Que ninguém se arrisque a dizer na frente da chef de cozinha Mônica Rangel, dona do restaurante Gosto com Gosto, em Visconde de Mauá, na região serrana do Rio de Janeiro, que picanha de porco, linguiça, torresmo e filé de costela com farofa de ovos são pratos indigestos e nada têm a ver com o que se pode definir como boa alimentação. Para ela, que serve esses pratos em seu restaurante e que há 20 anos está às voltas com panelas e fogão, todos os alimentos podem se enquadrar em um movimento mundial que cada vez mais ganha adeptos no Brasil: o slow food. Na tradução livre do inglês seria “comer devagar”, mas não é só isso. O slow food, mais do que o tempo gasto em cada garfada, não prega o que as pessoas podem comer, mas a maneira como elas devem se alimentar. “O conceito implica bem-estar para todas as etapas da alimentação humana, da produção no campo até a mesa”, diz Mônica. “Há dez anos trabalhamos com essa filosofia, mas foi nos últimos quatro anos que o slow food ganhou força no País.”

O movimento, iniciado em 1986, na Itália, conta atualmente com cerca de 100 mil seguidores em 150 países. Naquela época, liderado pelo sociólogo Carlo Petrini, um grupo de italianos contestava a entrada da rede de fastfood McDonald’s em Roma. Para eles, o modo americano de se alimentar era uma agressão à cozinha mediterrânea, dieta baseada em trigo, azeite, legumes, frutas e carnes grelhadas. Em dezembro do ano passado, essa dieta foi aprovada pela Organização das Nações Unidas para a Educação, a Ciência e a Cultura (Unesco) como Patrimônio Imaterial da Humanidade. Mas os seguidores do slow food são das mais variadas vertentes: vão de ferrenhos vegetarianos a carnívoros contumazes. Por exemplo, enquanto Mônica Rangel se dedica à comida mineira nas montanhas do Rio de Janeiro, a chef Cláudia Nunes de Mattos, do Espaço Zym, em São Paulo, serve exclusivamente pratos orgânicos, em que as carnes não têm vez.

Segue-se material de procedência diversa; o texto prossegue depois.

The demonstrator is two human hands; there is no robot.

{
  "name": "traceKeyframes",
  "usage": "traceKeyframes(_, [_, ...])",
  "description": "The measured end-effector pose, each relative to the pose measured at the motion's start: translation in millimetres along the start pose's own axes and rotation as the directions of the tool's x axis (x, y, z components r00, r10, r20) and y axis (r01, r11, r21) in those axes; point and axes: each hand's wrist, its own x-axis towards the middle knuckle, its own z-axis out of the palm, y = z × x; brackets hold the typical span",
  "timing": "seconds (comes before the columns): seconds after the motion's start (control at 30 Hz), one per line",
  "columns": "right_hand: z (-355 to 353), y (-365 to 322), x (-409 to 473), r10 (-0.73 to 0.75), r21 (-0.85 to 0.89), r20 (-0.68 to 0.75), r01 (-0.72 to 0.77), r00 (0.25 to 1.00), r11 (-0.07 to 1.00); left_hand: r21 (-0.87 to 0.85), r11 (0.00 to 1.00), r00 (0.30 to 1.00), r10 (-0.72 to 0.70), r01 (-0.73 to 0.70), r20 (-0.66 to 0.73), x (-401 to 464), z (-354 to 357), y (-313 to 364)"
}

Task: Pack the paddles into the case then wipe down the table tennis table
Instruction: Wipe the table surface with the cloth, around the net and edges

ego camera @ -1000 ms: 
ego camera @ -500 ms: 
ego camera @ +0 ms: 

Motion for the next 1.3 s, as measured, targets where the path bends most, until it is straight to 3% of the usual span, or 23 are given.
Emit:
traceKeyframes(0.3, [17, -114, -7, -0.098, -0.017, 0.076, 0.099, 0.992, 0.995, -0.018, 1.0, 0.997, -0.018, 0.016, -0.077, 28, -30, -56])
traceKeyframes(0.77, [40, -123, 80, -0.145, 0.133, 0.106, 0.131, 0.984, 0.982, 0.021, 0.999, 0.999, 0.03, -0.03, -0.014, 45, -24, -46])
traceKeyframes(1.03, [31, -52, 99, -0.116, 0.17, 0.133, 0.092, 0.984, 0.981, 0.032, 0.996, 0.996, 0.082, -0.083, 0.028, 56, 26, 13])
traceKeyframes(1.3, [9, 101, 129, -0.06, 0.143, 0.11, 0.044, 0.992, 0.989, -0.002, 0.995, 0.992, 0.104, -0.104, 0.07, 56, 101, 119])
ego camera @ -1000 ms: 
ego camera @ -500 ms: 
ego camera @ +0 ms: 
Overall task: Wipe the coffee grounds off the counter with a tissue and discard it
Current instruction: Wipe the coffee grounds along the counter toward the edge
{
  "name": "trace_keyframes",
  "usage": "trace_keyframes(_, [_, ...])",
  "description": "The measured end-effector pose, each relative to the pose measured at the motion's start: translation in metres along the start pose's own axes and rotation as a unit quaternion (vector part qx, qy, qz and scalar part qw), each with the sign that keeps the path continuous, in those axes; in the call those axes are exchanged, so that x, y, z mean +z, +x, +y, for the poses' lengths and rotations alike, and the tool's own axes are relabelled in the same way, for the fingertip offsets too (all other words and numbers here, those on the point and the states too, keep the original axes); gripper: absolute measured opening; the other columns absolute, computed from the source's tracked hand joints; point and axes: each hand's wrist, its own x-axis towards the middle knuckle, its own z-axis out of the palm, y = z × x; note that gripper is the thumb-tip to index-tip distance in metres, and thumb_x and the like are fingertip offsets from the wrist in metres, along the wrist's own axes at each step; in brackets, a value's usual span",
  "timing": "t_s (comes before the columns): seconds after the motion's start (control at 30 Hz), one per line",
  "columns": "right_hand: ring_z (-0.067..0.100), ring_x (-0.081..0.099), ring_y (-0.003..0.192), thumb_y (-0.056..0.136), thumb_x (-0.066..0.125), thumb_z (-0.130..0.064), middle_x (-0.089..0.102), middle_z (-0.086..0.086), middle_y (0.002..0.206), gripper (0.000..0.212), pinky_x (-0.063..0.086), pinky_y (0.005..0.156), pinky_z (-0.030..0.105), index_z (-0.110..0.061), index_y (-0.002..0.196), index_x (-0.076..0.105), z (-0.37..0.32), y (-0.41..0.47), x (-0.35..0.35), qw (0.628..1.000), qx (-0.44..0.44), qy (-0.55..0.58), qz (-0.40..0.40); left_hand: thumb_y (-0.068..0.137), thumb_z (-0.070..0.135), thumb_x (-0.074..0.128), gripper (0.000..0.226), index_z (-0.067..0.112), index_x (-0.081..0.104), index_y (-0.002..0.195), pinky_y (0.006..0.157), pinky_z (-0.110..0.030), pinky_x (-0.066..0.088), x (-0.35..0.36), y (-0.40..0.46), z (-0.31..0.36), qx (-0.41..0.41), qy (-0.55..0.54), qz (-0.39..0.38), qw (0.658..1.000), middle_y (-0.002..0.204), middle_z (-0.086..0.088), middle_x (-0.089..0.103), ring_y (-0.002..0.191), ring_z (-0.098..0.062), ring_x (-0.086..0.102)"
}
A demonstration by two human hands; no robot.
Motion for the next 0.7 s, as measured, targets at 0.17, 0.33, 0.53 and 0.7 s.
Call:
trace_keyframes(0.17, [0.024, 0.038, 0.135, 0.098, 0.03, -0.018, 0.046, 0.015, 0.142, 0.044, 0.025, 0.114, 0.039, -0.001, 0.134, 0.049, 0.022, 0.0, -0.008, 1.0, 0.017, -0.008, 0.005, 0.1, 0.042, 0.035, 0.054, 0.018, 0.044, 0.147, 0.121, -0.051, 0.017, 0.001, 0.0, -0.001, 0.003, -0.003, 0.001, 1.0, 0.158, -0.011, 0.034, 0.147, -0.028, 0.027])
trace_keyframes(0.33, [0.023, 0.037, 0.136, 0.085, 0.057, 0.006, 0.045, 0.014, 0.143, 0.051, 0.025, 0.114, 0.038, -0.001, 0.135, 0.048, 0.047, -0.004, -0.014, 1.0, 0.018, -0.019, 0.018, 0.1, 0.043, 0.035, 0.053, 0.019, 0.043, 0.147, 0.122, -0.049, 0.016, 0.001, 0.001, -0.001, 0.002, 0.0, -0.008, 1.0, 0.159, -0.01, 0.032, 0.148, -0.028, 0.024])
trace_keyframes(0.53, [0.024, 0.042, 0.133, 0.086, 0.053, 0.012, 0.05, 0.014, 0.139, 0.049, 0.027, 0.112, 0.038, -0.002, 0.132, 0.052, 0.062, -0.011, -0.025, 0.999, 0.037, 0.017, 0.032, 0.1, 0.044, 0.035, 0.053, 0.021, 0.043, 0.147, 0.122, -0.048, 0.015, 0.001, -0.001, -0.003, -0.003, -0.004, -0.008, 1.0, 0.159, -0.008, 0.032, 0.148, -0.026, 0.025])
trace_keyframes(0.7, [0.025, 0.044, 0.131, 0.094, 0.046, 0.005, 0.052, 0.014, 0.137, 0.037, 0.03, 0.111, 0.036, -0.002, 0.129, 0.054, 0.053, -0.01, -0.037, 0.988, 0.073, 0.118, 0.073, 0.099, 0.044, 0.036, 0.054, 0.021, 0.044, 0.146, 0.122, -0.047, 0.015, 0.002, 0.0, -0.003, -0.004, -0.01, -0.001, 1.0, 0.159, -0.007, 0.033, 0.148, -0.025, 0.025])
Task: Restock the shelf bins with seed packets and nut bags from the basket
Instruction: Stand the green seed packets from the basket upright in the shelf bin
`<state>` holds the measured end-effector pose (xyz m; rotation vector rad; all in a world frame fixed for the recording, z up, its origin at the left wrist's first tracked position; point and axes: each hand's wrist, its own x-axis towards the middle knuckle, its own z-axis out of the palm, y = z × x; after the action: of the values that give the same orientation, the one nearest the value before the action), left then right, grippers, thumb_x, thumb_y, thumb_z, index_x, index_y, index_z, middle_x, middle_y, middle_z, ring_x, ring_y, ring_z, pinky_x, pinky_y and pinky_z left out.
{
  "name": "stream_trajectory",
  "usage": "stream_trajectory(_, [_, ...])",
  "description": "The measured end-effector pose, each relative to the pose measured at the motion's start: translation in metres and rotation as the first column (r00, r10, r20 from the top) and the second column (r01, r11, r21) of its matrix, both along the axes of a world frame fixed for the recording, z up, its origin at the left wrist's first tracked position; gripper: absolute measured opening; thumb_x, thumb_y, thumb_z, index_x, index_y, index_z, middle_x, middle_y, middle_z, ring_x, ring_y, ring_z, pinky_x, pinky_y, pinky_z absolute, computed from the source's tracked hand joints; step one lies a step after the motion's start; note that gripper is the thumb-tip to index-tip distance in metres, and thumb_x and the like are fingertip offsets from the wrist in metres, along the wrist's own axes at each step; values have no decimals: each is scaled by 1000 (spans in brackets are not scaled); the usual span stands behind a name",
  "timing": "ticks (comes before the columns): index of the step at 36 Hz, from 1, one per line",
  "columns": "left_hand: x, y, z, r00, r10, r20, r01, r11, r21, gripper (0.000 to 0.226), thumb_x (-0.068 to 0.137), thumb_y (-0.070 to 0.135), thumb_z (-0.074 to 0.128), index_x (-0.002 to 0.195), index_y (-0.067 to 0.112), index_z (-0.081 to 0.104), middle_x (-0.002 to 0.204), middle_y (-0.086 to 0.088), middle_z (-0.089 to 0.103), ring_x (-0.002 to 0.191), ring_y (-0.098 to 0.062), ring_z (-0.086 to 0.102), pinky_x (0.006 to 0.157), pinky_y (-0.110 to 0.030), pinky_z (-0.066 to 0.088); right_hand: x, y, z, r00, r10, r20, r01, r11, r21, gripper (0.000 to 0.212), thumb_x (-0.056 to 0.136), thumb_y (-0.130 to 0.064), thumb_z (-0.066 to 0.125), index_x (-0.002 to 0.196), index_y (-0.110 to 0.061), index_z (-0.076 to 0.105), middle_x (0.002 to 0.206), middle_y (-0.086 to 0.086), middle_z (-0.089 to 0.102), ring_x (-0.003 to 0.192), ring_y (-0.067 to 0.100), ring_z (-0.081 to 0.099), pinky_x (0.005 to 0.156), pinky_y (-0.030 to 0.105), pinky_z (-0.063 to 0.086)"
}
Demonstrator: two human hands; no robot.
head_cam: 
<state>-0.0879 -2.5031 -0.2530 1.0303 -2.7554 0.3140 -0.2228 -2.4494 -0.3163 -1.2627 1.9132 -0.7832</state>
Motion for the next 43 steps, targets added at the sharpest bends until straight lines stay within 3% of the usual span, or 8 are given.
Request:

No Brasil, além de Mônica e Cláudia, cerca de 30 chefs de cozinha são seguidores da filosofia do slow food. Eles formam uma rede chamada Mãe Terra, na qual valorizam os produtos do próprio País e adaptam antigas tradições ao gosto atual dos consumidores. Entre esses chefs figura Ana Luiza Trajano, que em 2006 abriu o restaurante Brasil a Gosto, no bairro de Cerqueira Cesar, em São Paulo. Além das receitas revisitadas, como o pastel de pirarucu, um peixe da Amazônia para o quitute que é o símbolo das feiras de grandes cidades, Ana Luiza, filha da empresária Luiza Helena Trajano, do Magazine Luiza, tenta trazer de volta o velho hábito de se levar para as ruas as refeições em marmitas. Para quem não tem tempo na cozinha, ela prepara em seu restaurante marmitas com linguiça na cachaça, picadinho de filémignon, banana empanada e moqueca baiana, entre outros pratos.

Para os chefs que servem refeições à base de carne, o bem-estar animal está no centro da questão. No slow food, o método de criação não pode causar sofrimento ao animal, como sede e falta de alimentação. No frigorífico, as regras internacionais para o que é chamado hoje de abate humanitário pela Sociedade Mundial de Proteção Animal (WSPA, na sigla em inglês) devem ser seguidas à risca. O animal não pode, por exemplo, sofrer com contusões, fraturas e hematomas. “O Brasil tem avançado nessa questão, com regras mais claras para a indústria frigorífica”, diz Reinaldo Lourival, diretor do WSPA no Brasil. “Mas o País é grande e ainda precisamos avançar muito.” Outra regra de ouro no slow food é a teoria do quilômetro zero. Ou seja, quanto menor a distância entre a produção  e o consumo, mais saudável será a refeição de uma pessoa. Mônica conta que começou plantando as ervas e as frutas utilizadas em seu restaurante. “No entanto, quando decidi fabricar as linguiças, não havia como criar porcos”, diz. “Fui em busca de parcerias com produtores próximos ao restaurante, assim como aconteceu com os ovos.”

Atualmente, o Brasil faz parte do grupo dos quatro maiores mercados seguidores do conceito slow food, juntamente com a pioneira Itália, Estados Unidos e Inglaterra. Petrini, que já esteve diversas vezes no Brasil, diz que o País é aberto ao conceito de slow food por ter uma população jovem que aprecia inovações.“ Os jovens são os mais suscetíveis às mudanças”, diz Petrini. “A comida é a única coisa que consumimos e que realmente se torna uma parte de nós. Isso não ocorre com nossas roupas, nossos celulares nem com nossos carros.”